This has now led us to embracing the self in others, with the understanding of love, of self and of self-love, we can now embark on what it means to “love your neighbor as you would yourself”. This kind of love doesn’t mean to simply do good by someone or to do nice things, this is the recognition of that person as an extension of myself and to recognize myself within them. Hindus say “Vasudhaiv Kutumbakam” which means the world is one family. If I have come to understand love and self-love, I now understand the kind of love that I need to express towards all living things. When I view another as myself, I begin to recognize the effects of my actions, my thoughts and how the suffering of another, is nothing but my very own suffering. With this we begin to see the transparency of self, what once was defined and divided begins to meld into oneness, into truth, into love. This recognition inspires a reverence for all living things, further encouraging us to move deeper into the depths of these subtle aspects of creation. With each step we find ourselves closer and closer to the source of all truth, of all love. When I view you as myself, how could I look upon you with anything but love? How could I not understand you, who although wears shoes of leather and I of cloth, we both have or will stand in each other’s shoes before our journey’s end. With this truth, I should seek you as my teacher, my lover, my friend, my brother or sister, myself, because through you I can see the world through a second set of eyes, ever expanding the horizon of my mind’s perceptive comprehension. Imagine that all of my life experience could be summed up into a single pixel of an unfathomable painting. If I ever hoped to even glimpse another spec of this masterpiece, I would have to become as one with you. This is the truth of any spiritual seeker that desires to glimpse the truth or the expanse of God.
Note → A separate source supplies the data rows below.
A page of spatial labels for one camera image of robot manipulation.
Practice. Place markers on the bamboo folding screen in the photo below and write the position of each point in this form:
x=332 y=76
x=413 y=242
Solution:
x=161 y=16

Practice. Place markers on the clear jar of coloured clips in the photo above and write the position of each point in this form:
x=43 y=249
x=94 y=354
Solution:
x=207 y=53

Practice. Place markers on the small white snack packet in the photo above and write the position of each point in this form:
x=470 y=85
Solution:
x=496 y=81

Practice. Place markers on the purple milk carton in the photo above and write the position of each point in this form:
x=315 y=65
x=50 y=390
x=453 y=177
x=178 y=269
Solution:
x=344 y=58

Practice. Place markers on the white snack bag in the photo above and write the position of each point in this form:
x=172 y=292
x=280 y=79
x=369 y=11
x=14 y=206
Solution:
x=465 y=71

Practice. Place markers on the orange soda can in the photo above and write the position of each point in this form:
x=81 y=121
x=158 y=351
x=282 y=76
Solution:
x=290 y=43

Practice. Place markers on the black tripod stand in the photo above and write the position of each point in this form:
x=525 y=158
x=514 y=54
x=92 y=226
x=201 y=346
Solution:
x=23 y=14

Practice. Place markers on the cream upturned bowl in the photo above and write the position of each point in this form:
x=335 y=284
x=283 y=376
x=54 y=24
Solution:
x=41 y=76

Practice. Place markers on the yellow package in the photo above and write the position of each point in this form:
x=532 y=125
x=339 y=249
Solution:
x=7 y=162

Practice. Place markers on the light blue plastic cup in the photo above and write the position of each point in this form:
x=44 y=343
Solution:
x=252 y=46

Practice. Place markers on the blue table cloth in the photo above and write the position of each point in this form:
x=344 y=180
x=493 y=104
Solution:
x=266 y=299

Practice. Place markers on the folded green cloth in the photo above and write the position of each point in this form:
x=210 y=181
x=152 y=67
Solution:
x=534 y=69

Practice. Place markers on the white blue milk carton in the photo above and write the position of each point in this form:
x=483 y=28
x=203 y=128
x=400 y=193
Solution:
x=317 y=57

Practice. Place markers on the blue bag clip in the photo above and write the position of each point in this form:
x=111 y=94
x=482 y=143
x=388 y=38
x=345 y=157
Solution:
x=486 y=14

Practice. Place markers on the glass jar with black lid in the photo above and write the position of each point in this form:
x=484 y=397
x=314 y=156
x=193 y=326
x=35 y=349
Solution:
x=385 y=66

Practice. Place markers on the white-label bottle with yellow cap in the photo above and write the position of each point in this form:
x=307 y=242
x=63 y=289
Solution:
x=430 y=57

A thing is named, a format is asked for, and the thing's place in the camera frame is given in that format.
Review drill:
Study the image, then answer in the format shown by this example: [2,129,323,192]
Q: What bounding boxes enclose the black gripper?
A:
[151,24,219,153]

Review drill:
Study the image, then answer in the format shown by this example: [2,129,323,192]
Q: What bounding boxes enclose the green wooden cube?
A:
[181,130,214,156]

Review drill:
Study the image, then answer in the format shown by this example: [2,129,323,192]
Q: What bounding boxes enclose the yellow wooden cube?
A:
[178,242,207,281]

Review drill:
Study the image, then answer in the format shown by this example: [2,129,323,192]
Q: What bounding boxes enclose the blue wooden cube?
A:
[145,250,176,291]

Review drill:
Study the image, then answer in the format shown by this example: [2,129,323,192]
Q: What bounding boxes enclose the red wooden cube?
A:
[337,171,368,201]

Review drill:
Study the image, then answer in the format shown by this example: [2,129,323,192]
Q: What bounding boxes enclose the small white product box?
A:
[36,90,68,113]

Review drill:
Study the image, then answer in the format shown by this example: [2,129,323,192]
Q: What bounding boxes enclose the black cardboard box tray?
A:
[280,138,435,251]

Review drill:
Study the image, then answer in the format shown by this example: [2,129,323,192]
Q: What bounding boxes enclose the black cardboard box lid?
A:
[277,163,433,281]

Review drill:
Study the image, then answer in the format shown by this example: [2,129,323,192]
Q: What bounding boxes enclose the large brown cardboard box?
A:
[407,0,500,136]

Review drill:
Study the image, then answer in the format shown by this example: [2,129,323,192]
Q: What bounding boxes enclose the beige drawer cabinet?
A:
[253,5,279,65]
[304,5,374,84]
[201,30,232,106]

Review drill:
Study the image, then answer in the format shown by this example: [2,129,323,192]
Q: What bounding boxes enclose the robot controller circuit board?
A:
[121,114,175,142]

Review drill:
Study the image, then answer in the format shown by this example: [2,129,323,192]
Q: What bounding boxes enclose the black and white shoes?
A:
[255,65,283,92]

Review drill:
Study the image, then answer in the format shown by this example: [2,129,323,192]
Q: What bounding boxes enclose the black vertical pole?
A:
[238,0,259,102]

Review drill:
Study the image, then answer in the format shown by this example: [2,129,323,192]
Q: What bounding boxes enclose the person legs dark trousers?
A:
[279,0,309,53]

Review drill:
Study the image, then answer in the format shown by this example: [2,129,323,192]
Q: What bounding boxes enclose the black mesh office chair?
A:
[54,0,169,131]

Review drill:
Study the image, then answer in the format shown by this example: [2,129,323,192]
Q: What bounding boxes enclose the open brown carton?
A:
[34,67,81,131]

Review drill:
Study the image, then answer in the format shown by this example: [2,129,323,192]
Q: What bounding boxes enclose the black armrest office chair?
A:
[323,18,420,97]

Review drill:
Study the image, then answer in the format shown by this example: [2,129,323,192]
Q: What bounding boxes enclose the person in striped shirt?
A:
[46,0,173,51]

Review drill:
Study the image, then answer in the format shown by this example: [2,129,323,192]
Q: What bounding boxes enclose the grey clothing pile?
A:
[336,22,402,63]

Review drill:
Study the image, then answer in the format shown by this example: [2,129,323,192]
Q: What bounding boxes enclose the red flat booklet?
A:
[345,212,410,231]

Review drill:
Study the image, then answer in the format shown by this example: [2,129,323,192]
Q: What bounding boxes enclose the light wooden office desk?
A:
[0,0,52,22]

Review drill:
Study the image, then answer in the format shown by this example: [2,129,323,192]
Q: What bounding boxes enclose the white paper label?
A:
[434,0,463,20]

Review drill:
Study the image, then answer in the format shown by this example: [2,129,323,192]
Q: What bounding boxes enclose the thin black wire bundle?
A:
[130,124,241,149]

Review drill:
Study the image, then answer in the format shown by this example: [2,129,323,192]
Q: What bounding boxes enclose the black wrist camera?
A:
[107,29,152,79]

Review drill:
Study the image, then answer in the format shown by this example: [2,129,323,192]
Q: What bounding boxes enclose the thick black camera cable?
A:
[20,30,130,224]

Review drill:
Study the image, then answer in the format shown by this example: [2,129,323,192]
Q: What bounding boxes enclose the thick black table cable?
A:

This leads us into our final segment of the scripture, “to love God above all”. So what does this mean? If all of these things have led us further from identifying with ego or self, eventually towards identifying as all living things, now what are we left with? According to Vedanta, this would be the place where the identity ceases, but this isn’t so foreign a concept among multiple belief systems. Buddha said, “You are also Buddha, Buddha is within you.” Jesus said, “The Kingdom of God is within you.” A Vedantist would say, “Brahman is not only within you, you are Brahman. Thou art that.” Oneness is the culmination of all philosophies, all religions, this is the place in which we all ultimately seek to reach on our spiritual path. This place of enlightenment(Nirvana), Oneness(Samadhi), liberation(Moksha) from Samsara(the cycle of rebirth). This idea is easily paralleled with the concept that we are all just a single drop of water, rising, falling, transforming and seeking as we navigate through our journey upon this earth, working our way back to the ocean of consciousness from which we have come. This oneness is the meaning of unconditional love, of truth, of peace and this is the road in which we must seek to walk.
Now let’s ask ourselves the very same question from the beginning. “To love our neighbor as we would ourselves and to love God above all.” What does this mean to you, can it apply to your own life? It is a simple saying, but it has a deep meaning if we take the time to reflect.
Much love & peace to you all. Namaste.